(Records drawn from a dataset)
· · · ·

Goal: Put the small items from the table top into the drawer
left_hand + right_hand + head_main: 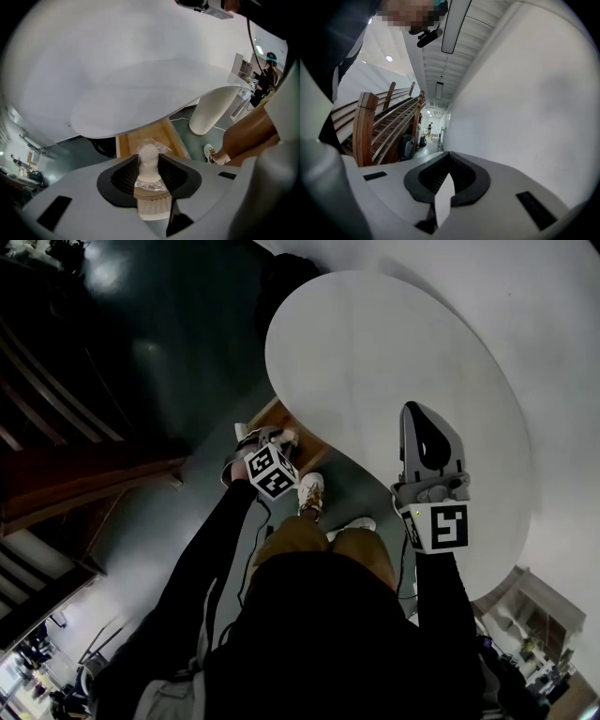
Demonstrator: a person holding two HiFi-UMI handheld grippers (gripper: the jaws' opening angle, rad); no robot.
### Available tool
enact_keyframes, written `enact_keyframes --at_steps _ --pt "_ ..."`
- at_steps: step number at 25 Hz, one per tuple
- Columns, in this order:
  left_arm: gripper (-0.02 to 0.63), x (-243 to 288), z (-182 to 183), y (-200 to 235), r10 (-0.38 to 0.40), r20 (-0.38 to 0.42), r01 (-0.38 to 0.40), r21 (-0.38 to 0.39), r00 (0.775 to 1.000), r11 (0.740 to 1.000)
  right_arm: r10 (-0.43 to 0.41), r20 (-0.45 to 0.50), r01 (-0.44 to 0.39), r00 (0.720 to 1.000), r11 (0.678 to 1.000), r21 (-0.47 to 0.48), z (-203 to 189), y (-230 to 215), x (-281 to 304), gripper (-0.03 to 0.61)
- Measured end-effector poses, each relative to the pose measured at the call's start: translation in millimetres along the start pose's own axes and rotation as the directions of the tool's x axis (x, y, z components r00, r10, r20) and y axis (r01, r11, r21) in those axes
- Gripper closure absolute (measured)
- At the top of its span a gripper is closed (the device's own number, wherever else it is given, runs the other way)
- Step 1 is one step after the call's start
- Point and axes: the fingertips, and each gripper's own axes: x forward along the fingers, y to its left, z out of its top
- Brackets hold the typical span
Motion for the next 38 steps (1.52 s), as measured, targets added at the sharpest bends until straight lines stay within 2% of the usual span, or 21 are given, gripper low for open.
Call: enact_keyframes --at_steps 4,10,13,16,28,33,38 --pt "0.459 28 9 -7 -0.012 -0.002 0.012 0.039 1.0 0.999 -0.022 -0.013 0.022 1.0 1.0 -0.002 -4 -8 -13 0.552" --pt "0.451 55 14 -18 -0.054 0.021 0.054 -0.007 0.998 0.999 -0.056 -0.029 0.056 0.998 0.998 -0.004 -10 -12 -22 0.552" --pt "0.439 57 19 -20 -0.054 0.044 0.056 -0.032 0.998 0.998 -0.063 -0.033 0.063 0.997 0.998 -0.002 -12 -15 -25 0.552" --pt "0.37 57 23 -23 -0.067 0.06 0.07 -0.058 0.996 0.996 -0.065 -0.029 0.065 0.997 0.998 0.001 -11 -16 -27 0.552" --pt "0.368 52 15 -33 -0.097 0.063 0.103 -0.097 0.993 0.99 -0.048 -0.021 0.047 0.999 0.999 -0.006 -6 -4 -25 0.552" --pt "0.368 46 13 -31 -0.078 0.072 0.086 -0.116 0.994 0.99 -0.055 -0.008 0.055 0.998 0.998 -0.005 -5 -5 -33 0.552" --pt "0.368 22 20 -21 -0.011 0.11 0.026 -0.14 0.994 0.99 -0.077 0.025 0.077 0.997 0.997 -0.006 3 -15 -47 0.552"
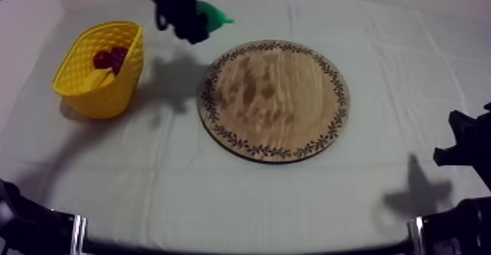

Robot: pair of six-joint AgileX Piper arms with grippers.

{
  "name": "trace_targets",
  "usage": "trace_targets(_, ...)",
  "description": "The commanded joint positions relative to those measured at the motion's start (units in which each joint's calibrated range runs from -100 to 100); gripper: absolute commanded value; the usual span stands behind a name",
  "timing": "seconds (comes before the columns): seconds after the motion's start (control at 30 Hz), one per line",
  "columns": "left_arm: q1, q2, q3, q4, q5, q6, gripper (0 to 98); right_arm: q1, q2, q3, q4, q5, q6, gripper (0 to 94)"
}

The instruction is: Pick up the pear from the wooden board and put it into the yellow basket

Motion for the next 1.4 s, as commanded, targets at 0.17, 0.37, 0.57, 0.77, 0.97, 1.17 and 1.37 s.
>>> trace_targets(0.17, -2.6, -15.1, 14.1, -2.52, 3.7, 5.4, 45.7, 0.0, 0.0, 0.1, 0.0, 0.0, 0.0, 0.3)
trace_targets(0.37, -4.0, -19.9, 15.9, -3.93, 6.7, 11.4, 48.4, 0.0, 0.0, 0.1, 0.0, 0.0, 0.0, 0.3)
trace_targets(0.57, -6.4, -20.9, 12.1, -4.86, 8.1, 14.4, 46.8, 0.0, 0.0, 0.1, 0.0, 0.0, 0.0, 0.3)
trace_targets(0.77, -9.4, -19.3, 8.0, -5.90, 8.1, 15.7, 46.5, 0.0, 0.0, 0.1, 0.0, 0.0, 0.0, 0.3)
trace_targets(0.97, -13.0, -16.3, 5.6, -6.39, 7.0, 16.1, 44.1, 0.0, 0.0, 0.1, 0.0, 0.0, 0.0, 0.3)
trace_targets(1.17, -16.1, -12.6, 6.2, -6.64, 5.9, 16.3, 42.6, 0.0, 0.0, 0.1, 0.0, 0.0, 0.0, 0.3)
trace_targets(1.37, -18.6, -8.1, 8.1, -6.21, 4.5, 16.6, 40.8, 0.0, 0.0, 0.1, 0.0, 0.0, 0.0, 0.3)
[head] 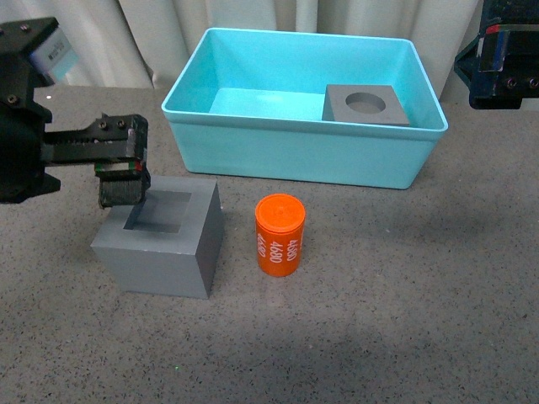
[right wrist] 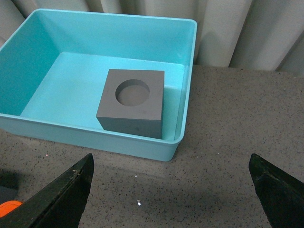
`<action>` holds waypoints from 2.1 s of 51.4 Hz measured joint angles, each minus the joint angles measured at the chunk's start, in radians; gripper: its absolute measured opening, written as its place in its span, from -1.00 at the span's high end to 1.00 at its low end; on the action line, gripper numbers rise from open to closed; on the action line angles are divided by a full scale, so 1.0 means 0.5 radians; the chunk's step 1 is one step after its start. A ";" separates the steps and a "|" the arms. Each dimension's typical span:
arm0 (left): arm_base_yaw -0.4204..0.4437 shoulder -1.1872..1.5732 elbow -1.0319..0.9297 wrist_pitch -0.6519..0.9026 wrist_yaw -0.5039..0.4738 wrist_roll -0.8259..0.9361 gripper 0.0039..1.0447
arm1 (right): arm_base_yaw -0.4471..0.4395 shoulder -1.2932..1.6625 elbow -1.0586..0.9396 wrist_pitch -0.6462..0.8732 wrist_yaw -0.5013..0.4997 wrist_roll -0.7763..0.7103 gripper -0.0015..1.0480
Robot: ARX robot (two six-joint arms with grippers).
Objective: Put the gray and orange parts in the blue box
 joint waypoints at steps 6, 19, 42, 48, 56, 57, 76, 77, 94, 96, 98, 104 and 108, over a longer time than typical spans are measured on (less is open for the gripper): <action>-0.008 0.079 0.000 0.028 -0.008 -0.001 -0.88 | 0.000 0.000 0.000 0.000 0.001 0.000 -0.81; -0.006 0.192 0.003 0.085 -0.031 -0.008 -0.51 | 0.000 0.000 0.000 0.000 0.000 0.000 -0.81; -0.069 0.201 0.064 0.039 -0.132 -0.011 0.66 | 0.000 0.000 0.000 0.000 0.002 0.000 -0.81; -0.072 0.101 0.084 -0.003 -0.140 -0.059 0.66 | 0.000 0.000 0.000 0.000 0.000 0.000 -0.81; -0.134 -0.066 0.282 -0.062 -0.132 -0.127 0.66 | 0.001 0.000 0.000 0.000 0.000 0.000 -0.81; -0.146 -0.075 0.320 -0.068 -0.128 -0.140 0.66 | 0.001 0.000 0.000 0.000 0.000 0.000 -0.81; -0.233 0.258 0.999 -0.069 -0.120 -0.150 0.66 | 0.000 0.000 0.000 0.000 0.000 0.000 -0.81; -0.229 0.315 1.051 -0.067 -0.123 -0.140 0.66 | 0.000 0.000 0.000 0.000 0.000 0.000 -0.81; -0.133 0.795 1.409 -0.105 -0.134 -0.102 0.66 | 0.000 0.000 0.000 0.000 0.002 0.000 -0.81; -0.128 0.830 1.441 -0.112 -0.134 -0.085 0.66 | 0.000 0.000 0.000 0.000 0.001 0.000 -0.81; -0.125 0.858 1.463 -0.111 -0.140 -0.070 0.66 | 0.000 0.000 0.000 0.000 0.000 0.000 -0.81; -0.125 0.927 1.527 -0.132 -0.151 -0.051 0.66 | 0.002 0.000 0.000 0.000 -0.001 0.000 -0.81; -0.125 0.959 1.544 -0.143 -0.150 -0.045 0.66 | 0.002 0.000 0.000 0.000 0.000 0.000 -0.81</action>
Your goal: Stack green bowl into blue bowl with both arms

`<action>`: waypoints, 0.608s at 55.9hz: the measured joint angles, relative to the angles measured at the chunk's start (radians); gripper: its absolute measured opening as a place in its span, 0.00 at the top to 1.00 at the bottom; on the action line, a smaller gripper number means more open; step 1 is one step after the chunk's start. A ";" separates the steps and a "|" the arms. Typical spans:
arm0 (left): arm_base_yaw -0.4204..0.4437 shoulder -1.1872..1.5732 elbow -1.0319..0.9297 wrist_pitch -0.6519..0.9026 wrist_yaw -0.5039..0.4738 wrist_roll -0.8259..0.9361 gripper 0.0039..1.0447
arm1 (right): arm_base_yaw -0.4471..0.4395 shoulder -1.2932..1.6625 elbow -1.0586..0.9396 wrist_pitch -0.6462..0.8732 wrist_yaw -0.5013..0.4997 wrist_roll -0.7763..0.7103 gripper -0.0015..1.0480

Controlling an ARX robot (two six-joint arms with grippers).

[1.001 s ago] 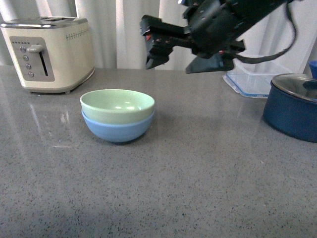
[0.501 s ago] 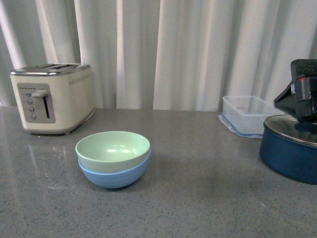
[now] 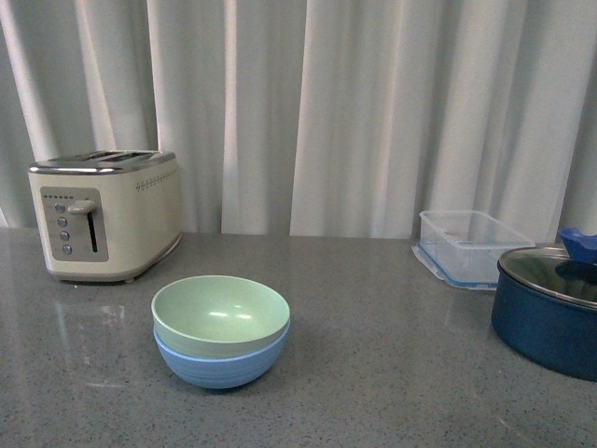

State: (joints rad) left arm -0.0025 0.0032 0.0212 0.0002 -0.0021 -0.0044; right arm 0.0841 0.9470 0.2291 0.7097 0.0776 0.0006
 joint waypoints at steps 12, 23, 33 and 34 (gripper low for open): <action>0.000 0.000 0.000 0.000 -0.001 0.000 0.06 | -0.080 -0.111 -0.082 -0.029 -0.068 0.000 0.99; 0.000 0.000 0.000 0.000 0.000 0.000 0.06 | -0.082 -0.213 -0.134 -0.081 -0.076 0.000 0.99; 0.000 0.000 0.000 0.000 0.000 0.000 0.06 | -0.082 -0.306 -0.164 -0.141 -0.076 0.000 0.99; 0.000 0.000 0.000 0.000 0.000 0.000 0.06 | -0.082 -0.311 -0.166 -0.145 -0.076 0.000 0.99</action>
State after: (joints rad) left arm -0.0025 0.0032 0.0212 0.0002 -0.0025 -0.0044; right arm 0.0021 0.6357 0.0631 0.5648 0.0017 0.0006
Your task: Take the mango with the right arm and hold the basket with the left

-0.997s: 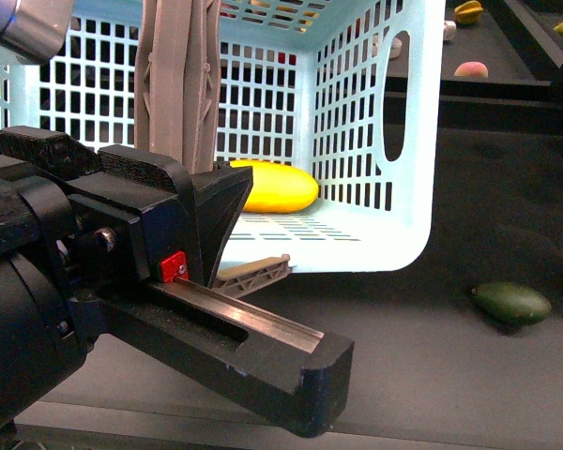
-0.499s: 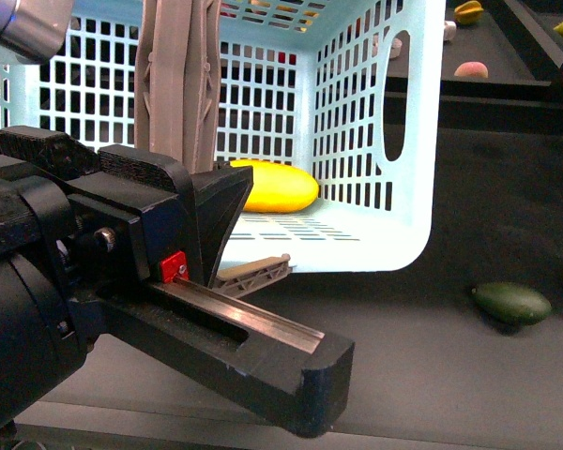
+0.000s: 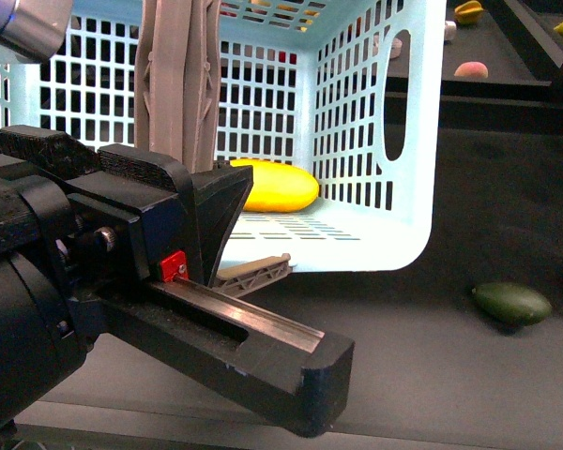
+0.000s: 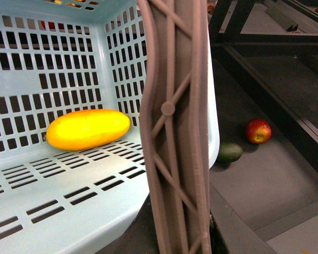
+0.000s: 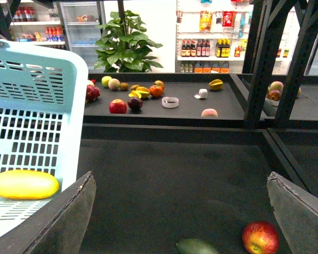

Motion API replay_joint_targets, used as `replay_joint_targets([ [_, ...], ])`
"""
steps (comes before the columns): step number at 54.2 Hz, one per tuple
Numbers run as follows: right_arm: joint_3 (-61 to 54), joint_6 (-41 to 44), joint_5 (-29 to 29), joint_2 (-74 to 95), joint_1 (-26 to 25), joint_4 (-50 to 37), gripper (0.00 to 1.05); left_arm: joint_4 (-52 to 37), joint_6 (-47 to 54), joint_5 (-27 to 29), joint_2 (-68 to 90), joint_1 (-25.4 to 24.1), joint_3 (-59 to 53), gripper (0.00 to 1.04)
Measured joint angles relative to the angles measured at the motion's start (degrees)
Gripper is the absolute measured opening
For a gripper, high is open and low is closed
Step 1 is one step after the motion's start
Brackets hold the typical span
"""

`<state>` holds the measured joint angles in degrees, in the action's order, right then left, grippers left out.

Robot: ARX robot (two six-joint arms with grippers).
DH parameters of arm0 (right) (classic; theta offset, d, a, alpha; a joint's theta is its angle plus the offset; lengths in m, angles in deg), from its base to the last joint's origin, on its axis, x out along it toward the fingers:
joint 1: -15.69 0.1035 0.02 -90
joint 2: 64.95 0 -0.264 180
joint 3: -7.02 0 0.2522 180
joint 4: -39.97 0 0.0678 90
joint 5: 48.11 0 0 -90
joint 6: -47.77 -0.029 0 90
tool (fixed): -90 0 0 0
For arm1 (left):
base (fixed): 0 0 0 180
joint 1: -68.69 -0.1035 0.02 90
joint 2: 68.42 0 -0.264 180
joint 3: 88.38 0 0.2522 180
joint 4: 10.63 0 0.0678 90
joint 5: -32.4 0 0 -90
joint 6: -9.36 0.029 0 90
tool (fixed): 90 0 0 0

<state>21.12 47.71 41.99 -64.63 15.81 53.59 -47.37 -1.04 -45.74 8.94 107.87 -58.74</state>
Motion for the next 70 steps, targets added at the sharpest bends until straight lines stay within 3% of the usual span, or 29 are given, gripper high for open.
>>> replay_joint_targets([
  [8, 0.00, 0.00, 0.00, 0.00, 0.00, 0.00, 0.96, 0.02, 0.02, 0.04, 0.00, 0.00, 0.00, 0.08],
  [13, 0.00, 0.00, 0.00, 0.00, 0.00, 0.00, 0.96, 9.27, -5.64, 0.79, -0.77, -1.27, 3.19, 0.08],
  [26, 0.00, 0.00, 0.00, -0.07, 0.00, 0.00, 0.96, 10.03, -21.97, -5.44, 7.08, -11.08, 8.02, 0.08],
  [38, 0.00, 0.00, 0.00, -0.07, 0.00, 0.02, 0.96, 9.27, -31.02, -6.86, 14.62, -21.16, 16.13, 0.08],
  [52, 0.00, 0.00, 0.00, -0.07, 0.00, 0.00, 0.96, 13.40, -46.60, 1.31, 25.22, -29.97, 26.95, 0.08],
  [70, 0.00, 0.02, 0.00, -0.07, 0.00, 0.00, 0.96, 21.97, -65.02, 10.23, 32.26, -30.75, 37.38, 0.08],
])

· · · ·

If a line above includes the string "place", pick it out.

Completed task:
`<action>` holds waypoints from 2.1 s of 51.4 Hz measured joint angles, each minus the joint angles measured at the chunk's start, in radians; gripper: its absolute measured opening, written as its place in its span, from -1.00 at the span's high end to 1.00 at its low end; on the action line, gripper numbers rise from open to closed; on the action line angles are divided by a full scale, so 1.0 means 0.5 radians; the chunk's step 1 is one step after its start. A ";" separates the steps and a "|" the arms. Each dimension's typical span:
`<action>`: waypoints, 0.608s at 55.9hz: the measured joint angles, relative to the angles measured at the chunk's start (radians); gripper: its absolute measured opening as a place in its span, 0.00 at the top to 1.00 at the bottom; on the action line, a smaller gripper number means more open; step 1 is one step after the chunk's start. A ";" separates the steps and a "|" the arms. Typical spans:

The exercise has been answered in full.